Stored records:
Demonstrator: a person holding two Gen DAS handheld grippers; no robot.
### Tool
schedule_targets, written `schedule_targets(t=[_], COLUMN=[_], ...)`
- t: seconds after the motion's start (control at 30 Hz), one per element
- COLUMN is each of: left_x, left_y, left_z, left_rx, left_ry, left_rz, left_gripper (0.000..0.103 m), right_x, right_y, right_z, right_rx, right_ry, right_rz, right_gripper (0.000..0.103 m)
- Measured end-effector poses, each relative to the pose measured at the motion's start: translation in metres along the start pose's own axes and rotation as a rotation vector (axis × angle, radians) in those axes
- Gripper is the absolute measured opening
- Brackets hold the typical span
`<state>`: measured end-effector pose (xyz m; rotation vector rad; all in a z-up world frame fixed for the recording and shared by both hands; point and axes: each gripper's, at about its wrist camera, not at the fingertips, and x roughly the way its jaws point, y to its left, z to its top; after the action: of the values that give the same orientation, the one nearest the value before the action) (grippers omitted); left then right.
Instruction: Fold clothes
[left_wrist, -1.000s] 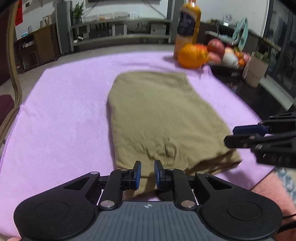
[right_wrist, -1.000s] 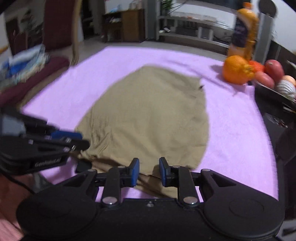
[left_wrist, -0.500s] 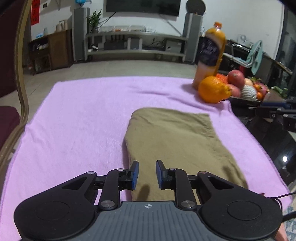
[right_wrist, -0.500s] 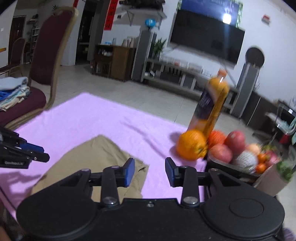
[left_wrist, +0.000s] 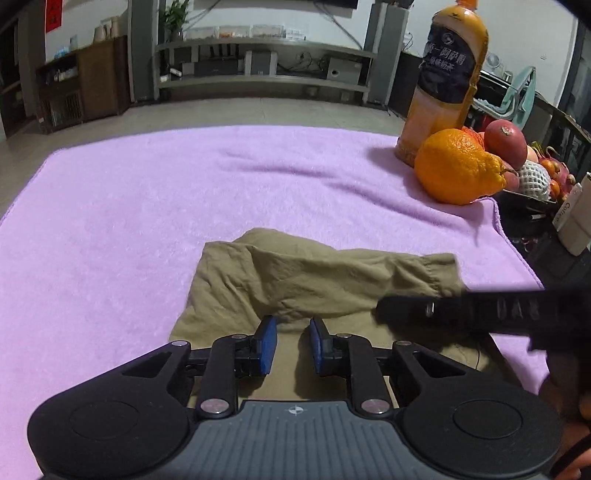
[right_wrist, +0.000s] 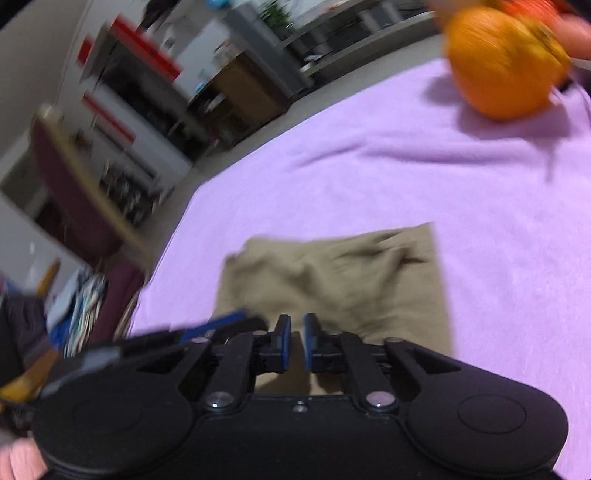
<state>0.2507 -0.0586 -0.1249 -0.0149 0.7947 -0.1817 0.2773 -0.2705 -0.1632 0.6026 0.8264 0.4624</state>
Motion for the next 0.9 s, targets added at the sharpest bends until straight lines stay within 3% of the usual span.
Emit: schedule_targets(t=[0.07, 0.13, 0.17, 0.2, 0.23, 0.3, 0.4, 0.47, 0.53, 0.57, 0.67, 0.7, 0.73, 0.77, 0.9], left_x=[-0.005, -0.020, -0.030, -0.039, -0.046, -0.049, -0.020, 0.005, 0.019, 0.026, 0.027, 0.023, 0.015, 0.006, -0.048], left_y=[-0.001, 0.011, 0.018, 0.025, 0.031, 0.043, 0.046, 0.043, 0.042, 0.042, 0.058, 0.068, 0.078, 0.085, 0.089], left_z=[-0.002, 0.008, 0.014, 0.020, 0.026, 0.037, 0.043, 0.043, 0.038, 0.036, 0.040, 0.041, 0.042, 0.041, 0.027], left_rx=[0.005, -0.061, -0.093, -0.100, -0.094, -0.085, -0.080, -0.068, -0.067, -0.066, -0.138, -0.162, -0.178, -0.184, -0.122], left_ry=[-0.013, -0.028, -0.050, -0.086, -0.115, -0.136, -0.080, -0.034, -0.030, -0.028, -0.026, -0.025, -0.022, -0.025, -0.019], left_rz=[0.009, -0.020, -0.041, -0.045, -0.035, -0.026, -0.019, -0.014, 0.063, 0.101, 0.270, 0.316, 0.345, 0.351, 0.272], left_gripper=[0.019, 0.018, 0.020, 0.021, 0.021, 0.020, 0.015, 0.017, 0.023, 0.023, 0.016, 0.016, 0.015, 0.015, 0.016], right_x=[-0.001, -0.011, -0.016, -0.023, -0.030, -0.044, -0.046, -0.029, -0.010, -0.001, -0.010, -0.017, -0.025, -0.033, -0.082], right_y=[-0.017, -0.020, -0.017, -0.014, -0.014, -0.010, 0.010, 0.021, 0.022, 0.014, 0.002, 0.003, 0.006, 0.007, -0.001], right_z=[0.002, 0.004, 0.006, 0.007, 0.009, 0.010, 0.005, 0.003, -0.002, -0.002, -0.005, -0.004, -0.003, -0.002, -0.004], right_rx=[0.065, 0.088, 0.070, 0.041, 0.032, 0.026, -0.073, -0.100, -0.124, -0.124, -0.080, -0.078, -0.089, -0.102, -0.046], right_ry=[-0.092, -0.196, -0.242, -0.272, -0.280, -0.267, -0.214, -0.129, -0.077, -0.068, -0.117, -0.140, -0.161, -0.178, -0.148], right_rz=[-0.023, -0.119, -0.212, -0.272, -0.258, -0.151, -0.037, -0.011, -0.103, -0.144, -0.162, -0.202, -0.276, -0.369, -0.380], right_gripper=[0.000, 0.000, 0.010, 0.012, 0.012, 0.012, 0.012, 0.012, 0.008, 0.000, 0.000, 0.000, 0.007, 0.022, 0.023])
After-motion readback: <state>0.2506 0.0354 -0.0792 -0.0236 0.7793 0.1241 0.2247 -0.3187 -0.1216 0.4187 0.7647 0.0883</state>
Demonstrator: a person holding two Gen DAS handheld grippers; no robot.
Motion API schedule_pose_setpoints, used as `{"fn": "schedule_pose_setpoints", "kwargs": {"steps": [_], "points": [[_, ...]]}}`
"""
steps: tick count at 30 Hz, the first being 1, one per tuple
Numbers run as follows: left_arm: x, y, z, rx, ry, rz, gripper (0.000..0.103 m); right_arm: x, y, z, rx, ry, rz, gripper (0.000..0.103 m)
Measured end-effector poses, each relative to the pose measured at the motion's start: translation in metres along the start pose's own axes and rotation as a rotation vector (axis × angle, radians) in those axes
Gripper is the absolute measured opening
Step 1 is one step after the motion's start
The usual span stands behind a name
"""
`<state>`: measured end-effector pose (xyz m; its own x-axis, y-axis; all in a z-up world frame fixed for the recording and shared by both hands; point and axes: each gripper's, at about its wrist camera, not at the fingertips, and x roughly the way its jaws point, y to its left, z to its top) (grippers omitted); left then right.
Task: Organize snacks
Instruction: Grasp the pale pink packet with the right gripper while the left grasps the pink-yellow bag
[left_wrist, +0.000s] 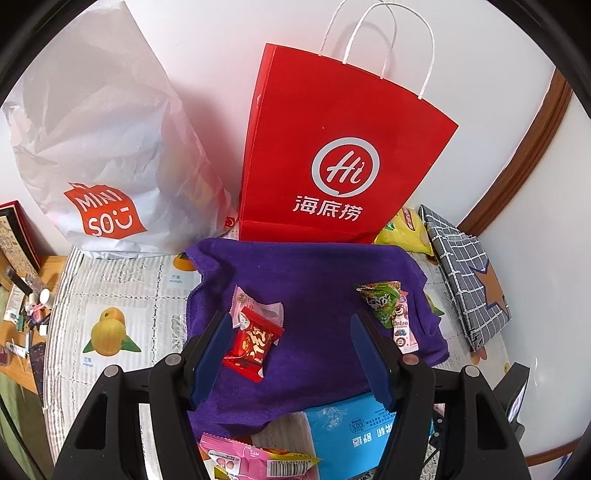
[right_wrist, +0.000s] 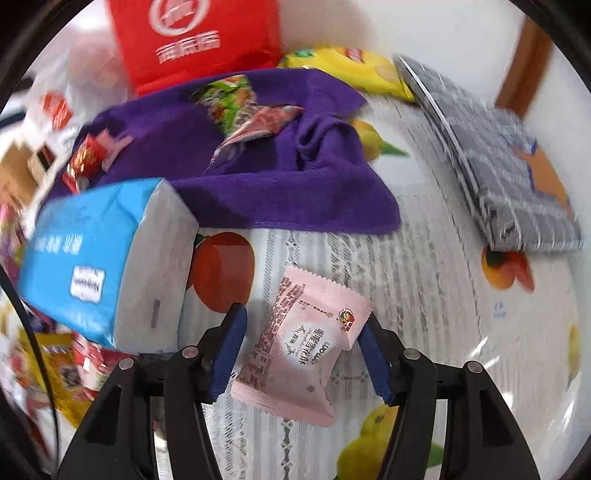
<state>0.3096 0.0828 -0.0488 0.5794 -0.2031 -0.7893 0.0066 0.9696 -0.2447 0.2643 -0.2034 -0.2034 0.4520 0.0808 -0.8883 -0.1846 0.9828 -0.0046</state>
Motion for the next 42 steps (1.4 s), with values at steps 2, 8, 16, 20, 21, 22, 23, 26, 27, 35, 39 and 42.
{"fn": "schedule_pose_setpoints", "kwargs": {"steps": [2, 8, 16, 20, 21, 22, 23, 26, 27, 35, 39, 42], "points": [[0.000, 0.000, 0.000, -0.002, -0.002, 0.001, 0.065, -0.001, -0.002, -0.003, 0.002, -0.011, 0.019, 0.053], [-0.004, -0.001, 0.000, 0.008, -0.011, 0.005, 0.065, -0.013, -0.002, -0.014, -0.017, -0.041, 0.015, 0.037], [-0.019, -0.011, -0.013, 0.042, -0.025, 0.037, 0.065, -0.042, -0.019, -0.018, 0.057, -0.113, 0.046, 0.033], [-0.020, -0.006, -0.037, 0.052, -0.004, 0.057, 0.065, -0.054, -0.024, -0.021, 0.077, -0.136, 0.055, 0.033], [-0.020, -0.002, -0.045, 0.049, 0.006, 0.061, 0.065, -0.056, -0.025, -0.022, 0.080, -0.141, 0.055, 0.033], [-0.019, 0.002, -0.052, 0.043, 0.018, 0.063, 0.065, -0.059, -0.026, -0.023, 0.082, -0.144, 0.055, 0.033], [-0.018, 0.005, -0.059, 0.038, 0.031, 0.063, 0.065, -0.062, -0.026, -0.025, 0.083, -0.146, 0.054, 0.033], [-0.014, 0.016, -0.082, 0.019, 0.065, 0.058, 0.065, -0.068, -0.026, -0.029, 0.083, -0.157, 0.052, 0.033], [-0.013, 0.020, -0.091, 0.013, 0.078, 0.052, 0.065, -0.070, -0.025, -0.031, 0.082, -0.159, 0.052, 0.033], [-0.013, 0.027, -0.131, 0.038, 0.085, -0.006, 0.074, -0.082, -0.020, -0.040, 0.069, -0.164, 0.034, 0.033], [-0.009, 0.023, -0.139, 0.074, 0.099, -0.001, 0.077, -0.084, -0.020, -0.044, 0.070, -0.161, 0.027, 0.033], [0.000, 0.022, -0.142, 0.074, 0.130, -0.012, 0.077, -0.083, -0.020, -0.046, 0.072, -0.157, 0.023, 0.033]]}}
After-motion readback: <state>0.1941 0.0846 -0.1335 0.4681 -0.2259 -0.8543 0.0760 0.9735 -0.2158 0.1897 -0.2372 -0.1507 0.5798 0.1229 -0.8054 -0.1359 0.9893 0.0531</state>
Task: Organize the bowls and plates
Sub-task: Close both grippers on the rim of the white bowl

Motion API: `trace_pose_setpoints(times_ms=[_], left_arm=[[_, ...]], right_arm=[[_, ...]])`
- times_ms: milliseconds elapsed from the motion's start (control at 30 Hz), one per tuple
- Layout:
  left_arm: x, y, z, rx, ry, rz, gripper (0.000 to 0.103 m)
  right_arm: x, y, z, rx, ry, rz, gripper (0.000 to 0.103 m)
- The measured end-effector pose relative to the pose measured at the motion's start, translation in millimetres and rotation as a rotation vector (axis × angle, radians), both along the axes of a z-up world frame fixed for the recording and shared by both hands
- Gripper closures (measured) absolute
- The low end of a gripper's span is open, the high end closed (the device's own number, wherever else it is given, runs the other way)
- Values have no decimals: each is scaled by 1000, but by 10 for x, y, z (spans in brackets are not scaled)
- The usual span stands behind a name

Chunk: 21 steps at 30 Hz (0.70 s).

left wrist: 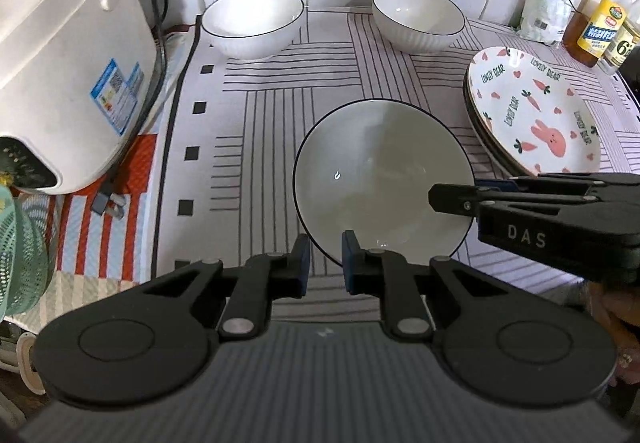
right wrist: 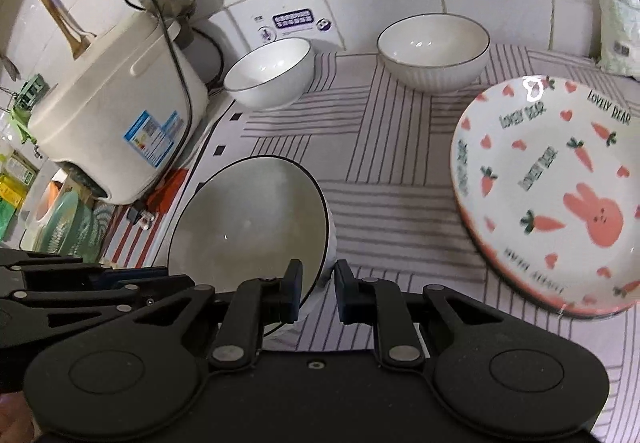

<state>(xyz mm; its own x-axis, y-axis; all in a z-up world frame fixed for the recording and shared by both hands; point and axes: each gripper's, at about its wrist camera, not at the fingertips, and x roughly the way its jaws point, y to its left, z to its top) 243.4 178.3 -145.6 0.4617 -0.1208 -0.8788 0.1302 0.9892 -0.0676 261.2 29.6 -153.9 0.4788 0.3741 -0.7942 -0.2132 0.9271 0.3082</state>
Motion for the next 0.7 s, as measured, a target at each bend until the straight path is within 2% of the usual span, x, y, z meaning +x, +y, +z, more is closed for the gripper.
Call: trace_pose_setpoints(times_ms=[367,467,700], left_arm=[[393,-100,-142,-2,39,12,88],[469,-53,-191,-31,58,39,88],[528,-56,-186,-25,37,48,88]], right_arm=[[376,-19,-131,-75,20,-13,83],[453,-40,-159,-68,32,-24,83],[569,-13,-207,-70,17,-25,82]])
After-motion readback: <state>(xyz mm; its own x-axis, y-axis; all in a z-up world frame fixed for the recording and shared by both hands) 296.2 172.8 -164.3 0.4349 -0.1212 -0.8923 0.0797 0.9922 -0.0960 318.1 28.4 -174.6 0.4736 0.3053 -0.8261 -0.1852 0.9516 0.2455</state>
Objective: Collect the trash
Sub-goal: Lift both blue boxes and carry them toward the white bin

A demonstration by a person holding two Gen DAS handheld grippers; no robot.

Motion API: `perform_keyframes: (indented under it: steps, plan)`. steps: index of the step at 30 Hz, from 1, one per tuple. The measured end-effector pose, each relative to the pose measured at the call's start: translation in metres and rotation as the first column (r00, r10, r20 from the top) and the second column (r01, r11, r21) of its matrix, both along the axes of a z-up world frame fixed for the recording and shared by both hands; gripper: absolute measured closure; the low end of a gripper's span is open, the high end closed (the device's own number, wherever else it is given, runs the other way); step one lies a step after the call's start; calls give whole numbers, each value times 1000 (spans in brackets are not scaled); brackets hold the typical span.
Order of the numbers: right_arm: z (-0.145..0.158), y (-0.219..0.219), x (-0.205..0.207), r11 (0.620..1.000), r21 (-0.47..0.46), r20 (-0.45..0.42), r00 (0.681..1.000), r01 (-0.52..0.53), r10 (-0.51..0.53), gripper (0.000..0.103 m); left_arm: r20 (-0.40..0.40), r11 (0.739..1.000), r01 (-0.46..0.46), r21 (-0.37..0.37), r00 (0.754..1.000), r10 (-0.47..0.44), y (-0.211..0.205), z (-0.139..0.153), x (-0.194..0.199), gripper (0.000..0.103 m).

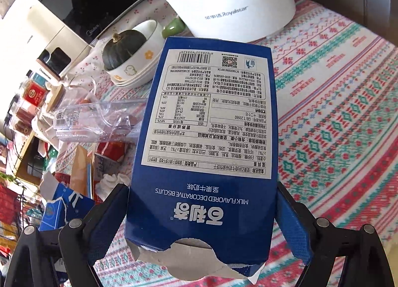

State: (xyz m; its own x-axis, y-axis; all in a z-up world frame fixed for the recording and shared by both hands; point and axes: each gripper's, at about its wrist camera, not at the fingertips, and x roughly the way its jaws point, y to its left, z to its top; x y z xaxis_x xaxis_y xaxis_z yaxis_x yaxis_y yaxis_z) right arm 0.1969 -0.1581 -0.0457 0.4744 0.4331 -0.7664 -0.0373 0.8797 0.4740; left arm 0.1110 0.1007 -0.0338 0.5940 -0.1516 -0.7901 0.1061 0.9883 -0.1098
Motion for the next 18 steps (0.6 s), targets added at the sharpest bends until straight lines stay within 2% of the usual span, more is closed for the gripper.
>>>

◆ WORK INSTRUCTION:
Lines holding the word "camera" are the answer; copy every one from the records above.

◆ ANSWER TO THIS EXERCISE:
`<state>`: measured end-effector pose (xyz m; rotation vector rad; all in a z-up world frame fixed for the recording and shared by both hands; point and axes: each gripper's, at about its wrist camera, not at the fingertips, and x roughly the way its jaws point, y to its left, z to its top; after the action: of the values that give the same orientation, the one nearest the value before the action) (grippers omitted); left then right.
`<state>`: measured end-effector pose (xyz m; its own x-axis, y-axis; all in a z-up world frame fixed for the recording and shared by both hands; point and axes: each gripper's, at about its wrist camera, not at the fingertips, and x roughly the way its jaws point, y to its left, z to its top) (grippers omitted); left then right.
<state>(xyz mm; its own x-axis, y-axis; all in a z-up world frame fixed for the recording and shared by both hands; point and axes: each gripper's, at about its wrist camera, not at the fingertips, and x roughly the way its jaws point, y to its left, z to its top) 243.4 178.3 -145.6 0.4617 -0.1208 -0.8788 0.1302 0.9892 -0.0676 261.2 29.6 -153.9 0.4788 0.3741 -0.7942 -0.2132 0.9271 0.3082</state>
State: (xyz m; its own x-axis, y-axis; all in a z-up world frame fixed for the recording and shared by both hands; point and axes: each gripper's, at about its wrist camera, not at the fingertips, and x roughly the way its jaws point, y to its left, z to its top; x y z xaxis_x xaxis_y xaxis_z yaxis_x yaxis_y yaxis_z) right arm 0.1969 -0.1581 -0.0457 0.4744 0.4331 -0.7664 -0.0373 0.8797 0.4740; left arm 0.1110 0.1007 -0.0338 0.5940 -0.1516 -0.7901 0.1061 0.9883 -0.1098

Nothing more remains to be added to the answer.